L’impossibilità di reprimere certi geni può produrre una pericolosa cacofonia. Una metilazione troppo ridotta del DNA può modificare la configurazione della cromatina. Ciò influisce sull’attivazione e la repressione di determinati geni dopo la divisione cellulare. Una metilazione eccessiva può distruggere il lavoro protettivo fatto dai soppressori tumorali e dai geni riparatori del DNA. Tali epimutazioni sono state osservate in un ampio spettro di tumori. Queste possibilità epigenetiche consentono l’esplorazione di nuove strade terapeutiche.
L’epigenetica fornisce anche uno strumento per spiegare come il materiale genetico risponda alle mutevoli condizioni ambientali. Anche se le piante non sono dotate di un sistema nervoso o di un cervello, le loro cellule hanno la capacità di memorizzare i cambiamenti stagionali. In alcune specie biennali, questa caratteristica è collegata alla loro capacità di fiorire in primavera, quando vengono rilevate temperature ambiente più elevate. Alcune ricerche hanno rilevato come l’esposizione al freddo durante l’inverno sia in grado di attivare modifiche strutturali nella cromatina in grado di “zittire” in alcune varietà di crescione i geni della fioritura. Questi geni vengono riattivati in primavera quando le giornate più lunghe e il calore sono più favorevoli alla riproduzione.
L’ambiente può anche portare a cambiamenti epigenetici che riguarderanno le generazioni future. Recenti studi di laboratorio su topi inbred (ottenuti cioè mediante accoppiamenti nello stesso ceppo familiare) hanno dimostrato come modifiche alla loro dieta originale possano influenzare la loro progenie. La loro pelliccia può essere marrone, gialla o a chiazze, a seconda di come il gene agouti viene metilato durante la crescita embrionale. Quando le madri incinte sono state alimentate con supplementi ricchi di gruppi metilici, come acido folico e vitamina B12, la loro progenie ha sviluppato una pelliccia per la maggior parte marrone. La maggior parte dei nuovi nati dei topi di controllo (a cui non erano stati somministrati supplementi) aveva la pelliccia gialla.

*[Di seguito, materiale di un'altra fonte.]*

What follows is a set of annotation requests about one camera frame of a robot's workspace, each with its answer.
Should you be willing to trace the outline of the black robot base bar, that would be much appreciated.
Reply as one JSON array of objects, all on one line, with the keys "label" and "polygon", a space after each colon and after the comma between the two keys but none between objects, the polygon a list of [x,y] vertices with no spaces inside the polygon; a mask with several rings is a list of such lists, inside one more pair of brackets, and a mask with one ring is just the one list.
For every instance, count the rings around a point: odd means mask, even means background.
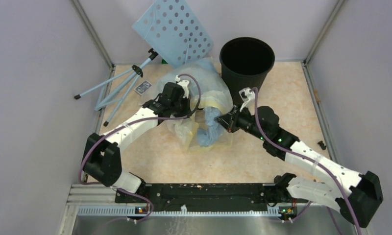
[{"label": "black robot base bar", "polygon": [[271,206],[296,200],[273,183],[230,184],[146,184],[139,197],[116,191],[115,203],[144,203],[155,212],[175,212],[186,206],[189,212],[261,212]]}]

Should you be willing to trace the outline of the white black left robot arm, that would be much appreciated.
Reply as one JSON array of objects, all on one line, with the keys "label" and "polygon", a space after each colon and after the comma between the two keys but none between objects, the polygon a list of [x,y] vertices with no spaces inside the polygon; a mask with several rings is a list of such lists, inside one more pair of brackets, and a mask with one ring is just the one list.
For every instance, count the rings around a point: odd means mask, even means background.
[{"label": "white black left robot arm", "polygon": [[81,170],[106,187],[121,188],[133,202],[145,197],[141,178],[123,169],[121,154],[146,131],[165,120],[188,118],[188,80],[168,82],[155,98],[145,102],[128,120],[113,130],[91,134],[86,142]]}]

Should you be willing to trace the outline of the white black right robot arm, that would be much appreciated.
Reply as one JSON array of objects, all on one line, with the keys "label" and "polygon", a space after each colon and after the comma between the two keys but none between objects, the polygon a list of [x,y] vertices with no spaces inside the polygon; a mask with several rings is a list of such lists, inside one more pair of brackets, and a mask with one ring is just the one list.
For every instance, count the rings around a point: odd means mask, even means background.
[{"label": "white black right robot arm", "polygon": [[280,127],[279,116],[269,106],[260,106],[255,114],[251,114],[248,108],[234,106],[215,121],[229,133],[243,130],[261,139],[269,154],[318,179],[313,182],[284,174],[275,189],[276,197],[282,202],[292,198],[316,202],[339,212],[361,228],[368,227],[383,202],[378,175],[348,169],[312,150],[297,136]]}]

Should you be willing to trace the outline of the light blue trash bag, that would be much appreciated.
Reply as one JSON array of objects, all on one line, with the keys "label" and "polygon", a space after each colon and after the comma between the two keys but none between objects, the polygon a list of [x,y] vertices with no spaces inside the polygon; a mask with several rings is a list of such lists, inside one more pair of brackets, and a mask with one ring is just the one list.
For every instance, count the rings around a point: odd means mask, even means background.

Proprio come un direttore d’orchestra decide la dinamica dell’esecuzione di una sinfonia, i fattori epigenetici regolano l’interpretazione del DNA all’interno di ciascuna cellula vivente. La comprensione di questi fattori potrebbe rivoluzionare la biologia evolutiva e dello sviluppo, portando a profonde implicazioni in molti campi, dalla medicina all’agricoltura. Potremo allora rispondere a Watson, “L’alfabeto dei geni è come la parola di Dio e la sua traduzione è la sua mano”.